After I released the fabric, Dr. Edgeway pulled the sheet down and then eased my gown up over my abdomen. “Theincision looks like it is healing well, no signs of infection.” When he lightly tapped my stomach, I flinched. “It’s not surprising that you’re sore. Besides the surgery, you had been worked over quite extensively.”
“What exactly did you have to do?”
Dr. Edgeway didn’t immediately respond. Instead, he put down my gown and pulled the sheet back up. Finally, after what felt like an eternity had passed, he cleared his throat. “The blunt force trauma you sustained caused your spleen to rupture. If Rev hadn’t found you when he did, you would have died from internal hemorrhaging in a matter of another hour.”
Bile rose in my throat as I painfully recalled my last hours in the compound. “I’m not too surprised that Mendoza left me to die…he wanted me dead.”
“It was pretty evident from your injuries that’s what he intended.”
“So you just had to take out my spleen?”
After glancing down at the tile floor, Dr. Edgeway shook his head. “The blunt force trauma also caused a miscarriage—” My gasp of horror forced his gaze to meet mine.
“I was…pregnant?”
“Yes. You were.”
I could barely wrap my mind around such a thought. Of course, I had long been denied my birth control pills while in captivity, and since I was owned by Mendoza, he didn’t bother with condoms. I guess nature had taken its course. But the thought of carrying that monster’s child made my stomach roll in revulsion. At least there were some small mercies, and I had lost the baby. As much as I loved and wanted children someday, I didn’t think I could have withstood raising a child of Mendoza’s.

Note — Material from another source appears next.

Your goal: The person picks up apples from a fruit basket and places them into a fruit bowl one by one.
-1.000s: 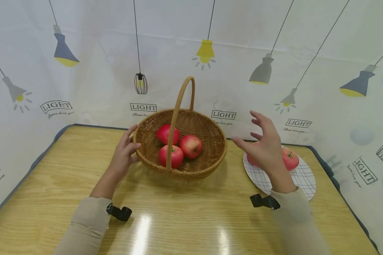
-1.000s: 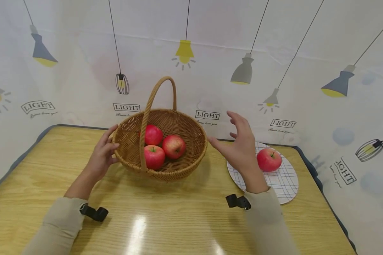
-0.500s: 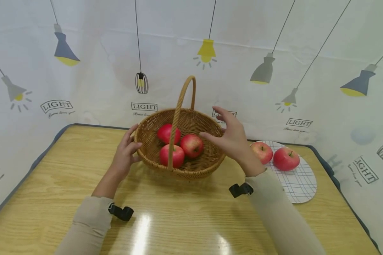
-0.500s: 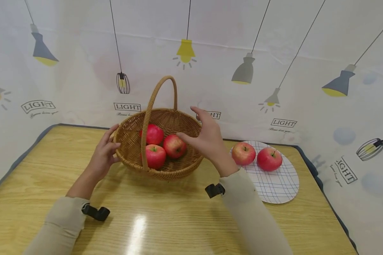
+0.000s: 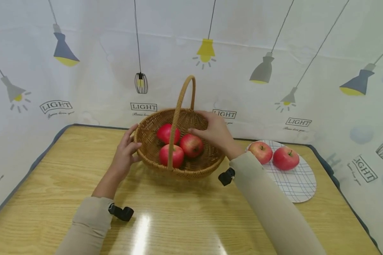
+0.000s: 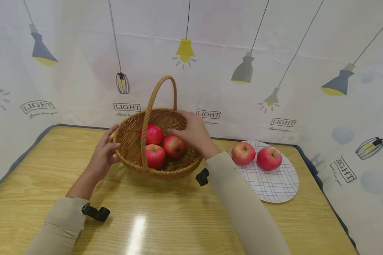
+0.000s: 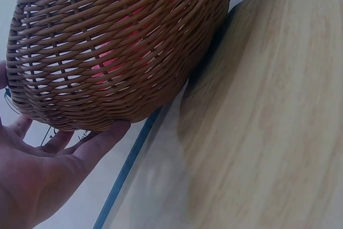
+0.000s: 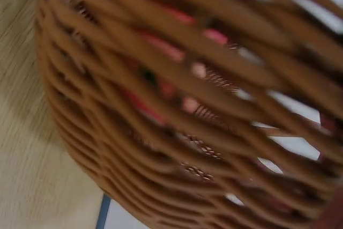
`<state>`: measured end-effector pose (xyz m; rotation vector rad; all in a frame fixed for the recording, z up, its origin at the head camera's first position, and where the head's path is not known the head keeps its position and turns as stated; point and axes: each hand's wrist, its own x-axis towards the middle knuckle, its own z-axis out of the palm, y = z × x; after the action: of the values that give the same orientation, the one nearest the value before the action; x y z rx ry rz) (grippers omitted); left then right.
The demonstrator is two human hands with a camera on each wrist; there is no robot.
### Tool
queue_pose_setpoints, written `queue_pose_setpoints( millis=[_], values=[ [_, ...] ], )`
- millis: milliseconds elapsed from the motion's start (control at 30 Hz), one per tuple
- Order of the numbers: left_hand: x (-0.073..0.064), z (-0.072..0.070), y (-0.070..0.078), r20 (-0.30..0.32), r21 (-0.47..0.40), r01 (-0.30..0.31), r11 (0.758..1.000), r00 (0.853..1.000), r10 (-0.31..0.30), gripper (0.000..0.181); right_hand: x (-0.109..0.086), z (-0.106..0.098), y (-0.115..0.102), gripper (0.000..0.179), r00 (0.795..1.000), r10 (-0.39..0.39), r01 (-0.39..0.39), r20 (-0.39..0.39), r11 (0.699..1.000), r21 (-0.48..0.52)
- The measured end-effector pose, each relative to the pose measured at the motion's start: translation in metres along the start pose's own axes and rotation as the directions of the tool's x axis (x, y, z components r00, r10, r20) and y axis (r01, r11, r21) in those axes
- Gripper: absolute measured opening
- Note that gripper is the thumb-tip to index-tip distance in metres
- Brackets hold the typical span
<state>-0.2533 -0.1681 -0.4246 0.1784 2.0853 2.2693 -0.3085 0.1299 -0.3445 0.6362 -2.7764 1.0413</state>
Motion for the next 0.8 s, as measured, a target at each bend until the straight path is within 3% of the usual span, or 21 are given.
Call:
queue_pose_setpoints(
  millis=[233, 500, 800],
  values=[
    [0.000, 0.000, -0.001, -0.005, 0.000, -0.008, 1.000, 1.000, 0.008, 0.069, 0.008, 0.013, 0.009, 0.069, 0.995, 0.065, -0.060, 0.081, 0.997, -0.057],
    [0.000, 0.000, -0.001, -0.011, 0.007, -0.006, 1.000, 1.000, 0.006, 0.069, 0.011, 0.023, 0.013, 0.068, 0.972, 0.121, -0.105, 0.199, 0.991, -0.086],
    [-0.001, 0.001, -0.001, -0.005, 0.005, -0.011, 1.000, 1.000, 0.012, 0.069, 0.010, 0.025, 0.012, 0.066, 0.954, 0.168, -0.138, 0.248, 0.981, -0.135]
  ],
)
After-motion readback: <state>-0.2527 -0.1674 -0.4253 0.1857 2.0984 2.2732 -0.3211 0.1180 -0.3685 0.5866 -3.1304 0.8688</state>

“But I’m afraid that’s not the worst of it.”
“I’m sorry?”
“The miscarriage caused a tear in your uterine lining, which couldn’t be repaired. The only way to stop the bleeding was to perform an emergency hysterectomy.”
Although Dr. Edgeway appeared to continue speaking, I couldn’t make out anything else he said. Absently, my hand came to rest on my abdomen.My now barren abdomen.“I can’t have children,” I whispered in disbelief. At any moment, I hoped and prayed that I would wake up from the nightmare, even if it found me back at Mendoza’s compound.
“You can’t carry a child, but you can still have a child of your own.”
“What?” I questioned absently.
“Annabel, look at me,” Dr. Edgeway instructed. When I finally met his gaze, he said, “You still have your ovaries. With today’s modern fertility treatments, you can have your own child via a surrogate. It isn’t impossible, especially for someone from your background.”
I know he didn’t intend it, but it sounded like Dr. Edgeway thought that I should be grateful for the wealthy background I came from. Allegedly it would be my salvation—the only way I could ever have a child of my own flesh and blood. But at that moment, money, status, prestige didn’t mean shit. It sure as hell hadn’t saved me from Mendoza. And there was no way financial wealth could reassemble the fractured pieces of my life. There were some things that money simply could not buy.
“Annabel, you will heal and move on.”
“But I’ll never have life within me,” I challenged.
He shook his head slowly. “No. You won’t.”
I felt like I was being pummeled with new waves of grief and loss. After all I had endured, now I had survived, only to learn I could never carry a child?